Use of the Neuse: the river's condition has improved over the past two decades, but better may not be good enough.

AuthorBailey, David

EImer Eddy washes another bite of kippered herring down with a swig of beer and basks in the sun on a rock that, over the years, has become his favorite spot on the Neuse.

After four hours of canoeing, the 72-year-old retired insurance agent is getting his second wind just above the U.S. Highway 401 bridge. "You wouldn't believe you're just a few miles outside of North Carolina's capital city, would you?- he says.

For long stretches, Eddy reflects, the river he's spent the morning paddling down looks pretty much as it must have to the Indians and early settlers - a kingfisher one jump ahead of the canoe, darting from one overhanging branch to the next, a red-shouldered hawk hovering ominously above the hardwood forest, a Carolina wren flitting about under the rhododendrons. Mottled sunlight spills down through the branches and plays off the river's ripples and cascades - unburdened with the silt and mud that discolor other rivers. Eddy, a man given to talking about "those environmentalists" with a note of disdain in his voice, loves the Neuse and says he relies on it to recharge his batteries when he grows a little weary of the world.

But back in 1952, the Neuse was a different river: 'If you threw a line in to fish, it would stretch out in a long curve with the current and have fibers about an inch or two long on it - very thin fibers - and they'd build up and build up. And when you'd reel your line in, it would make a big, gooey gob around the bobber," Eddy says, cupping his hands and then looking at them in disgust as if the blob were back.

"If you'd leave your line out there, well, eventually, it would break." Who knows where the fibers had come from - maybe Burlington Industries, whose plant he had pointed out earlier. Maybe one of the textile mills on the Flat or the Eno, two small rivers that empty into the Neuse.

The point is, the fibers are long gone.

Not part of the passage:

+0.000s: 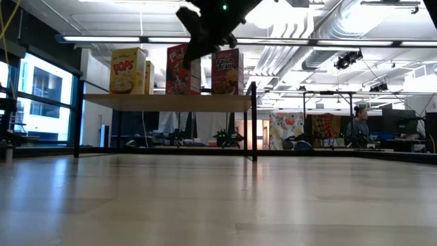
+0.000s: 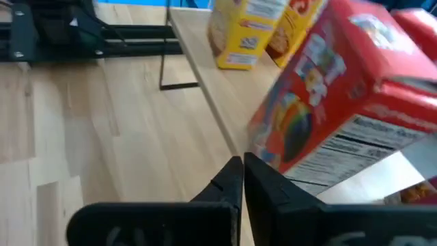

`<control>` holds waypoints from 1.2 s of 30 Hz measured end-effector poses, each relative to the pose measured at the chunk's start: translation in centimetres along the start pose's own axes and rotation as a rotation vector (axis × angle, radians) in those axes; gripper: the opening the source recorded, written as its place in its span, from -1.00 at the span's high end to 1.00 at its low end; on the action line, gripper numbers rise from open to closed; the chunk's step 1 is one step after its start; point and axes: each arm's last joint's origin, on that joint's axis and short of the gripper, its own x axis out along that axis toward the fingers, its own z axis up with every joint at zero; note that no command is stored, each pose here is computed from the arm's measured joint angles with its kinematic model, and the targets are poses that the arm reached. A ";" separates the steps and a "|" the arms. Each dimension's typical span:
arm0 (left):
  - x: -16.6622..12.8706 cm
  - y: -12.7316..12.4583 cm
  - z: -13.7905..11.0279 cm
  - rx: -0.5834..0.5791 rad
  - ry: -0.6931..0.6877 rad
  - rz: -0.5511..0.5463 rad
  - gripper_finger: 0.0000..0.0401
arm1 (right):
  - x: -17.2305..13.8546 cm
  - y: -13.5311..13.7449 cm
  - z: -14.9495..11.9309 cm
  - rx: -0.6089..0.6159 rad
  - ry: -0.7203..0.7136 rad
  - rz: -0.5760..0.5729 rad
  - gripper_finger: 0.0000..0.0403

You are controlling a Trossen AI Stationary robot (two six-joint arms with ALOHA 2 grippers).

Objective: Stack cereal on shelf
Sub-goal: Put the red cereal box on the shelf aligned with the other red cereal box

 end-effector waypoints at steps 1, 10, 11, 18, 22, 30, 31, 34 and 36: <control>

So are the foul industrial discharges Eddy used to see pouring from pipes along the bank. Eddy is no scientist, but he's convinced the condition of the Neuse has improved in the past 40 years.

Grudgingly, environmental experts agree. Although some will tell you it's too little, too late, a recently released U.S. Geological Survey report indicates some positive trends on the Neuse, such as rising oxygen levels and a decrease in silt and nutrients. And that, at least, is a good beginning. But it's best not to be in a hurry. Man has spent at least a century ruining the Neuse. There's no reason to think the river will recover overnight.

"Because the level of treatment has improved, we've seen improvements in many of the waters all across North Carolina, not just the Neuse," says Douglas Rader, senior scientist with the North Carolina Environmental Defense Fund. "It's true in virtually every river basin."

On other other hand, Rader says, we've been hard on our rivers, stretching to the limit their ability to recover: "It would be difficult to take a new major industry and simply insert it into any major river in North Carolina," he says. We have a lot of degraded water. We have programs in place that are causing great improvements to occur, but much more will need to be done with the growth we all know is coming."

The Neuse is a good example of a river struggling to assimilate the effects of growth. The river and its tributaries stretch over more than 3,288 miles. Only 27 percent can fully handle what man puts in the river and wants to take out of it - from drinking water to fish, according to the evaluation the N.C. Division of Environmental Management makes every other year. In other words, nearly three-fourths - 73 percent -of the Neuse system is polluted or in jeopardy of being polluted.

DEM classifies rivers and streams into four categories. The healthiest stretches of water, in DEM's language, "support their use." In other words, they deliver what people living along that part of the river want. Below that are waters whose ability to support their use is threatened, those that only partially support their use and those that can't support their use.

Under this formula, 38 percent of the Neuse and its tributaries are threatened, 30 percent partially support their use and 5 percent fall short of the minimum state standards.

In short, less than a third of the river is up to snuff. Upper stretches, like the one Eddy canoes...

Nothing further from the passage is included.